» Task to complete:
The answer must consist only of the lines from the line with "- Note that" to the line with "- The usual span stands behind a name", both included, exactly as they stand below.

» Data excerpt:
=== Section Start ===

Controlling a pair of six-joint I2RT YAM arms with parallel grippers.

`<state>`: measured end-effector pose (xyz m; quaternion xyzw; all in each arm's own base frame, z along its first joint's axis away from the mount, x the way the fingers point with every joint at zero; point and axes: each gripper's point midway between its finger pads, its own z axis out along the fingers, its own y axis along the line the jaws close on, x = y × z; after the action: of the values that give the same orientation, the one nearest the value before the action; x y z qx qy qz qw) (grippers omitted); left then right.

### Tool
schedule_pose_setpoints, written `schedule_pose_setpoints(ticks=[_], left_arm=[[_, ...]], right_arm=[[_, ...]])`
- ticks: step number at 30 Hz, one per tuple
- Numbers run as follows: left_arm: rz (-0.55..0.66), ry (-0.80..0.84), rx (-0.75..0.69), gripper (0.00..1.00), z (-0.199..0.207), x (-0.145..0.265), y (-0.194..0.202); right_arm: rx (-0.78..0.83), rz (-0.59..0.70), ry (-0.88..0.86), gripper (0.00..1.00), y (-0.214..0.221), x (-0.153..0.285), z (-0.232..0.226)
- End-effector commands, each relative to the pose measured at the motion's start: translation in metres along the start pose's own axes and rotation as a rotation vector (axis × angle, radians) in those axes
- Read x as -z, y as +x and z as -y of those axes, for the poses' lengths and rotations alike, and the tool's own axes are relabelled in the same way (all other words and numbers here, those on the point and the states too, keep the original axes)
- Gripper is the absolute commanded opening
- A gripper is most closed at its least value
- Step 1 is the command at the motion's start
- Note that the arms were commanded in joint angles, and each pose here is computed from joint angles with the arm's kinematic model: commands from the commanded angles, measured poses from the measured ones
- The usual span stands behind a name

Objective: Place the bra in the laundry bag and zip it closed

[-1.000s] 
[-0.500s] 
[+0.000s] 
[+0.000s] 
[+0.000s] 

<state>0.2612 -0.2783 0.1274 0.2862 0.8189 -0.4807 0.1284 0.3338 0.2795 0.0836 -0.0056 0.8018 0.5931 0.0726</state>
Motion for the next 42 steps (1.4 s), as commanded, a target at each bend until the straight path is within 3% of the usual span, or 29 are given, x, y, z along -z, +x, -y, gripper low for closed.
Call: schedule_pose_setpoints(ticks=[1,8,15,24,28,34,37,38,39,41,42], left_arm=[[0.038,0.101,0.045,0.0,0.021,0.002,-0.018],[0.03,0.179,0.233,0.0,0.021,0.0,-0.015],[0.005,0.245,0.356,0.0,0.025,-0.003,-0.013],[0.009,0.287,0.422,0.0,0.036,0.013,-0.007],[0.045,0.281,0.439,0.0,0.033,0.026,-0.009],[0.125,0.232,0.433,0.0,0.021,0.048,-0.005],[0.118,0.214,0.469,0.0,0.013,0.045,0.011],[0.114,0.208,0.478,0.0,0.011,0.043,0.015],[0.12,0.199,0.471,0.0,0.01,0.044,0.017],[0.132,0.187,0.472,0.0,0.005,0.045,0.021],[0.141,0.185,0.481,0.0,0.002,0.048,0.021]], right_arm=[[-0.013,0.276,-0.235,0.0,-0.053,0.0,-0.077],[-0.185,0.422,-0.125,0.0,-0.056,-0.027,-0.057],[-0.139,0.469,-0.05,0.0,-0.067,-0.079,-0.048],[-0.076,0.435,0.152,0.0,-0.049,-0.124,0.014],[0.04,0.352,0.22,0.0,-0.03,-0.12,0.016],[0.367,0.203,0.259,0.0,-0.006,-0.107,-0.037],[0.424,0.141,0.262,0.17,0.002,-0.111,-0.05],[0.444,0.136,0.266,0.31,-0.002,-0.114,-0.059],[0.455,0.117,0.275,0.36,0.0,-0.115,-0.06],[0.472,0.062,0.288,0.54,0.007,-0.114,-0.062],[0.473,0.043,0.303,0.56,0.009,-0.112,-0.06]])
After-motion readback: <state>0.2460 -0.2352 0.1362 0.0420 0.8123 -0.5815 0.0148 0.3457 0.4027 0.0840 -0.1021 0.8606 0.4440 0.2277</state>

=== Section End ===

» Response area:
- Note that the arms were commanded in joint angles, and each pose here is computed from joint angles with the arm's kinematic model: commands from the commanded angles, measured poses from the measured ones
- The usual span stands behind a name

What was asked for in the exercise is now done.